Seeing this on my feed made me smile wide, Diabolical Box was (and still is!) my FAVOURITE Professor Layton game, and the one that got me hooked on the series! 💕
I can’t wait for your other breakdowns! These games are amazing and while I don’t have my ds anymore I love reliving them through these videos
Mmmm yeah this one hit me in the feels. Pandora's Box was the first Professor Layton game I owned, and I loved it so much. The soundtrack gets better every time I hear it, and the credits sequence reduces me to tears.
Thank you for your passion with this video. I appreciate it a lot. I am looking forward to your next video about the series because it my personal favourite of the series!
I just cliked on the video I'm so excited, I've been waiting for a new video of yours on this serie !!!

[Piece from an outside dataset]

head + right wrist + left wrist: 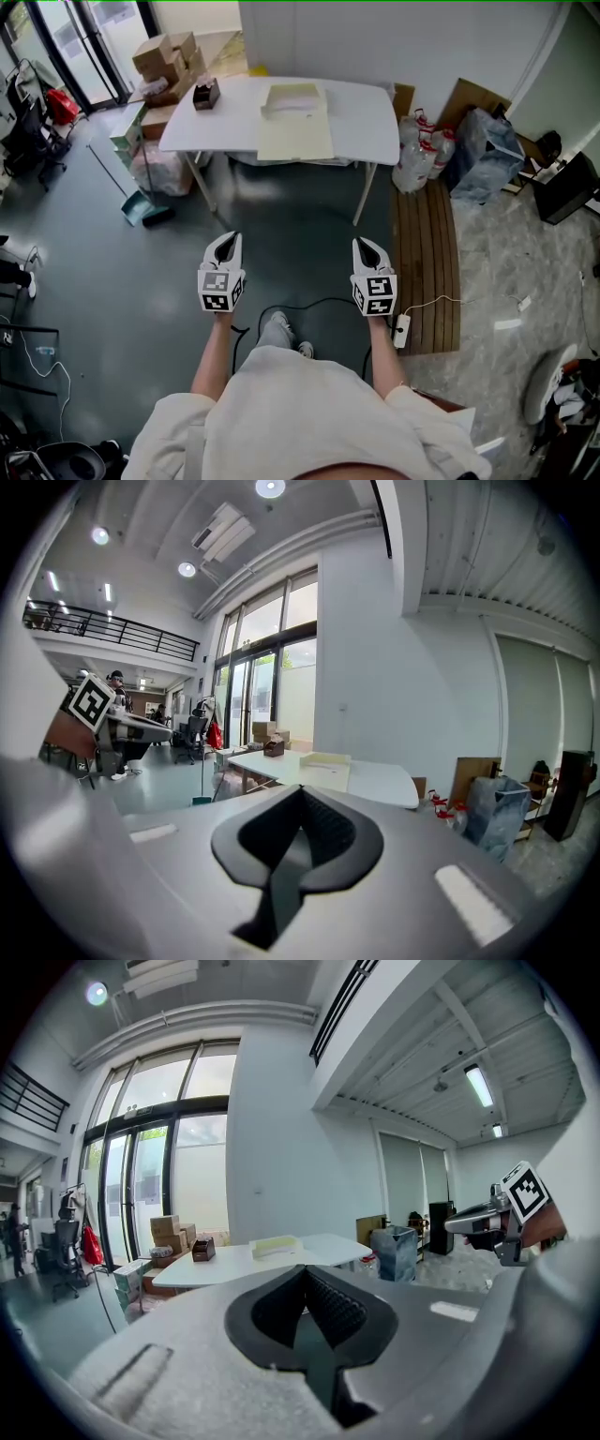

5:20 he ALWAYS got a puzzle for you. Even in the phoenix wright collab 🤣
i remember playing this game on my ds when i was pretty young, around the age of 7-8, but i couldnt remember the title or plot of thr game. it was just a scratch in the back of my brain wich contained BIG childhood memorys. watching your vid made me very nostalgic and i FINALLY know what that game was called xd im defenetly going to replay this game just for the sake of nostalgia
This was my first Layton game when i was an early teen
I was introduced to it by my mom who received it from her mom as a gift, cos my mom loves puzzles and mysteries
It continued like that: Oma would get mom one of the games, she would play through it, it would get handed over to me, and id play with much more struggle than my mom cos shes much smarter than me lol
Once the Layton series moved to 3DS, my mom and i made a deal: she would get me the 3DS and id let her use it when she got a new Layton game
My favorite part of this game was the tea set and the final puzzle
Pandora's box was my first Professor Layton game and honestly the puzzles and storyline are burned into my brain I loved it so much,, the hamster mini game was the biggest pain in my ass tho fr
I love watching your videos on Professor Layton, I hope you will do the other games as well. I am especially looking forward to your views on Unwound Future as it was my first introduction to Professor Layton and the Puzzle genre ^^
Absolutely loving the Layton series you've started; this entry was my favorite of all Layton games 🥰
I just discovered this series of videos today and wow I have never seen such quality takes on the Layton series since I played them way back in middle school.
Can’t wait for the Unwound Future video! (Also where is it 👀)
This is an amazing video I would love to see you go over unwound future. That game has so many great moments.